Exercise objective - In the entries below, find every line holding the string "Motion" and collect it.

Given information -
- - - -

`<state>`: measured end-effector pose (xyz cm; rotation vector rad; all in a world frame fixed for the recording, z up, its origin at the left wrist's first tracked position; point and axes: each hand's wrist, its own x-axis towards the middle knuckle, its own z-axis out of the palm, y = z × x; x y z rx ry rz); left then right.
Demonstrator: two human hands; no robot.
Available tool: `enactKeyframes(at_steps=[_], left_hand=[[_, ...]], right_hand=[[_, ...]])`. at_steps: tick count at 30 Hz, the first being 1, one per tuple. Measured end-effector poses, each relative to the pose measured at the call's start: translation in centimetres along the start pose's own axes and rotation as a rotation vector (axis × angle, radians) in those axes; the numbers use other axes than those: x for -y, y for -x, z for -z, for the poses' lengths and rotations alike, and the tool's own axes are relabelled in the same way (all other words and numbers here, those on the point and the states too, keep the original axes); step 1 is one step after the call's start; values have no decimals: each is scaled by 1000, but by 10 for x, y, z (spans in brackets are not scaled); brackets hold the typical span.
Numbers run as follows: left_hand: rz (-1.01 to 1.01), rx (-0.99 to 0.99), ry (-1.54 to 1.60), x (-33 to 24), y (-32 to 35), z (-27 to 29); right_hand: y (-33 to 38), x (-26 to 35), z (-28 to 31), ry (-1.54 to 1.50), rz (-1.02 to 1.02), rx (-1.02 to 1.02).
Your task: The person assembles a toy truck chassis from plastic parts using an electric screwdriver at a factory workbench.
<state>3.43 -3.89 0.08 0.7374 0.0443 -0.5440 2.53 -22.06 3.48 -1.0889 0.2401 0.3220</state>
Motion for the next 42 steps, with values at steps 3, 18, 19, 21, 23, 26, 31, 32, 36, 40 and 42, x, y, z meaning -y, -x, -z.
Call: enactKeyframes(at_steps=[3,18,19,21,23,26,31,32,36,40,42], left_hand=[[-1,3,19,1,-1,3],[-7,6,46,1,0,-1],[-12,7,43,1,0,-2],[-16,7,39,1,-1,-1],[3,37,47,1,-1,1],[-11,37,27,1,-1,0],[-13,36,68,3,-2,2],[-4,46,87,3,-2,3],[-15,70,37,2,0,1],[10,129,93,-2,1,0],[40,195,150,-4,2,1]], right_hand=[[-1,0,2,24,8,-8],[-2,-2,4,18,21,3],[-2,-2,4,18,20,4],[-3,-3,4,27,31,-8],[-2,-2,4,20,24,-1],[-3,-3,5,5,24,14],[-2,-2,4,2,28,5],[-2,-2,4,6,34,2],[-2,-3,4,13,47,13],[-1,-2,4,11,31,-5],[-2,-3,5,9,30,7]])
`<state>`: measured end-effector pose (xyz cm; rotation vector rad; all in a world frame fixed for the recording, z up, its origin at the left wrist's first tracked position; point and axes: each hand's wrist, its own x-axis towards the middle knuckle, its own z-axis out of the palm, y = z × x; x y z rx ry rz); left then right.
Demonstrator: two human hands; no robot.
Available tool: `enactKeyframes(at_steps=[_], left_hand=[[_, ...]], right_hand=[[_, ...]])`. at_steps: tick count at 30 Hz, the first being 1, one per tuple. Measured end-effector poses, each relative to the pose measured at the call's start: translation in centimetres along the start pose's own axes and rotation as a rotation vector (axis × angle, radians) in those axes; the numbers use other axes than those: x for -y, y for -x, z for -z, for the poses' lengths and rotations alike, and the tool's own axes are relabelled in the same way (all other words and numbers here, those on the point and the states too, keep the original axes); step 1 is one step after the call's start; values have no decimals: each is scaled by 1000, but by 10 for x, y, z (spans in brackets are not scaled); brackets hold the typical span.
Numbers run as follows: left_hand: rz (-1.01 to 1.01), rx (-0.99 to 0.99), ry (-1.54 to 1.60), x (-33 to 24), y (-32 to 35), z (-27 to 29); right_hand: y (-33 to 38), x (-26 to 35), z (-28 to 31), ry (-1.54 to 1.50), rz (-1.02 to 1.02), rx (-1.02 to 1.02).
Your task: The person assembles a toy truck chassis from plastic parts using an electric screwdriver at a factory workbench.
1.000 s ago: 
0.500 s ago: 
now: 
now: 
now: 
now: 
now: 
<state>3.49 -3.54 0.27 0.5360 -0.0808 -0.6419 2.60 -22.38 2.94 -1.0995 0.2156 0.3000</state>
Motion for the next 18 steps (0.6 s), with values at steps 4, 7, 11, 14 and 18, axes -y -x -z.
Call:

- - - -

Answer space -
Motion for the next 42 steps, with values at steps 3, 18, 19, 21, 23, 26, 31, 32, 36, 40 and 42, x, y, z meaning -y, -x, -z.
Motion for the next 18 steps (0.6 s), with values at steps 4, 7, 11, 14 and 18, axes -y -x -z.

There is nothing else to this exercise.